3. A nonsense codon may appear that would then result in the premature termination of amino acid incorporation into a peptide chain and the production of only a fragment of the intended protein molecule. The probability is high that a prematurely terminated protein molecule or peptide fragment will not function in its assigned role. Examples of the different types of mutations, and their effects on the coding potential of mRNA are shown in Figures 37-4 and 37-5.
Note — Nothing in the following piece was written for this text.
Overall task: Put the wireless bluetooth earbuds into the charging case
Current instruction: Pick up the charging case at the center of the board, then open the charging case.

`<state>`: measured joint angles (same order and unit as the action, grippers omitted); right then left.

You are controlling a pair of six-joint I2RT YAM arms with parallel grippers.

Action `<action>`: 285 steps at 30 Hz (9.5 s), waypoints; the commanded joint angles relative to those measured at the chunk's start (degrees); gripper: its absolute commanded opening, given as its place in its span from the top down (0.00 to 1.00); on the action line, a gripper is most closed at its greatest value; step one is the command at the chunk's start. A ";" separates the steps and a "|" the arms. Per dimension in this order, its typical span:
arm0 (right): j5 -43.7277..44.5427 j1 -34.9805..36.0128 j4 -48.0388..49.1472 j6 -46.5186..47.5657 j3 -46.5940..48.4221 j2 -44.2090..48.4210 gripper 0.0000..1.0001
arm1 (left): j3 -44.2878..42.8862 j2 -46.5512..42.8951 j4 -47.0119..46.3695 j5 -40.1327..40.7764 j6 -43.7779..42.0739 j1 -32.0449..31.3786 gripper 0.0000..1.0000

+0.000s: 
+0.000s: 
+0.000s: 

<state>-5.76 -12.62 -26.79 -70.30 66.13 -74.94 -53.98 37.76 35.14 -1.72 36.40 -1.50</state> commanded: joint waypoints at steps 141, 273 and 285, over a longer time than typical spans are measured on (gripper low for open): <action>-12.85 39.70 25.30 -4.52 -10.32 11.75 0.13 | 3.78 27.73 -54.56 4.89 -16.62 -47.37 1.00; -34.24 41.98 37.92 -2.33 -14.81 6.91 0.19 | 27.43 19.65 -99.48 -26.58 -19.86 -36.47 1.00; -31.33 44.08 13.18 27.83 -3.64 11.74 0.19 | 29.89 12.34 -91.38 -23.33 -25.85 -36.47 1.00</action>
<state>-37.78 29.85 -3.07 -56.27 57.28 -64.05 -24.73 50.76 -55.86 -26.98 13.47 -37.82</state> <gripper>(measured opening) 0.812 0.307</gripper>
FIGURE 37–4 Examples of three types of missense mutations resulting in abnormal hemoglobin chains. The amino acid alterations and possible alterations in the respective codons are indicated. The hemoglobin Hikari β-chain mutation has apparently normal physiologic properties but is electrophoretically altered. Hemoglobin S has a β-chain mutation and partial function; hemoglobin S binds oxygen but precipitates when deoxygenated; this causes red blood cells to sickle, and represents the cellular and molecular basis of sickle cell disease (see Figure 6–12). Hemoglobin M Boston, an α-chain mutation, permits the oxidation of the heme ferrous iron to the ferric state and so will not bind oxygen at all.
FIGURE 37–5 Examples of the effects of deletions and insertions in a gene on the sequence of the mRNA transcript and of the polypeptide chain translated therefrom. The arrows indicate the sites of deletions or insertions, and the numbers in the ovals indicate the number of nucleotide residues deleted or inserted. Colored type indicates amino acids in correct order.